The popularity of certain websites, particularly news-related sites, has been on the decline. This is largely due to the proliferation of websites competing for attention. I believe the number of users regularly using a single news or information portal is not declining, but rather that visitors are not committed to remaining for very long at the same information site.

The Evolving Web User

Today, it has become commonplace for a Web user to read their news online (at CNN, USA Today, Fox News, BBC News, etc.) and then to visit such social media services as Facebook or Youtube – perhaps to see more information, to ‘Like’ the article or news source, or to share the current news item (article or video).

Complicating the matter, much of this online navigation is now taking place using mobile devices. Such devices – and smartphones in particular — appear to be on track to become the overwhelming choice for communications and Web browsing. Although more expensive, in my opinion and in considering usefulness and comfort, tablets are more closely related to smartphones (with their touch-based interfaces) than to netbooks (really an offshoot of the PC and notebook).

The numbers speak for themselves. The number of consumers using a smartphone on a daily basis vastly outnumbers tablet users. The first billion cellphones were sold over a twenty-year period. The next billion sold within four years, and the third billion sold in a mere two years!
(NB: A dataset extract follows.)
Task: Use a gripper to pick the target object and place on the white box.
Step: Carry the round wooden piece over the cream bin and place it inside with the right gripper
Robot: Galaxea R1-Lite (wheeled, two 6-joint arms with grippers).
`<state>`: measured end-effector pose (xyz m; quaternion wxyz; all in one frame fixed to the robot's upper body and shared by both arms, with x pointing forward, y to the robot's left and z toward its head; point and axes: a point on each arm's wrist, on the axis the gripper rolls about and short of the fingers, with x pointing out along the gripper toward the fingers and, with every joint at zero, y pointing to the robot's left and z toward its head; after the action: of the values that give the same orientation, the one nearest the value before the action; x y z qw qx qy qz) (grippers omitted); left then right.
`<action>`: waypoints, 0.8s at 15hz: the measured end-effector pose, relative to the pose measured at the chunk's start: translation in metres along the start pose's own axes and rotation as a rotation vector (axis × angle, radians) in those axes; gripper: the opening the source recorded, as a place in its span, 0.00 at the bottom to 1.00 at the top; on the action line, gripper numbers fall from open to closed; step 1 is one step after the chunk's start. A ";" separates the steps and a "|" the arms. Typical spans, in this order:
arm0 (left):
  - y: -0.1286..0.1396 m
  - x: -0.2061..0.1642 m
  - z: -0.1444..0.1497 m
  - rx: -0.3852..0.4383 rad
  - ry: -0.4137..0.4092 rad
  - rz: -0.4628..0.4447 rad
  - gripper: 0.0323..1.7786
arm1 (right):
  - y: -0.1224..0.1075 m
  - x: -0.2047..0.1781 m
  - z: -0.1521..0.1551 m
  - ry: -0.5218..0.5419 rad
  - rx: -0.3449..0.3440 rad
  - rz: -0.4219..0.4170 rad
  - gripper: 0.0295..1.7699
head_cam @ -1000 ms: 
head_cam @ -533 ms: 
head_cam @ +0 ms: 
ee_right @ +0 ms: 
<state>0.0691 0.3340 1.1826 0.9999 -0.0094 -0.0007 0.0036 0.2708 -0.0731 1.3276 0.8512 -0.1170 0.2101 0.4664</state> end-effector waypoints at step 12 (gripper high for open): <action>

Smartphone sales totalled 491.4 million units in 2011; a 61.3 percent increase over 2010. In fact, Smartphones, which allows wireless and mobile access to the ubiquitous Web, now make up the vast majority of phones sold today.

So long as smartphones are used to browse the Web – and there is no end in sight to this – Web site designers must take care to present the content which may be appropriately displayed on all types of mobile devices.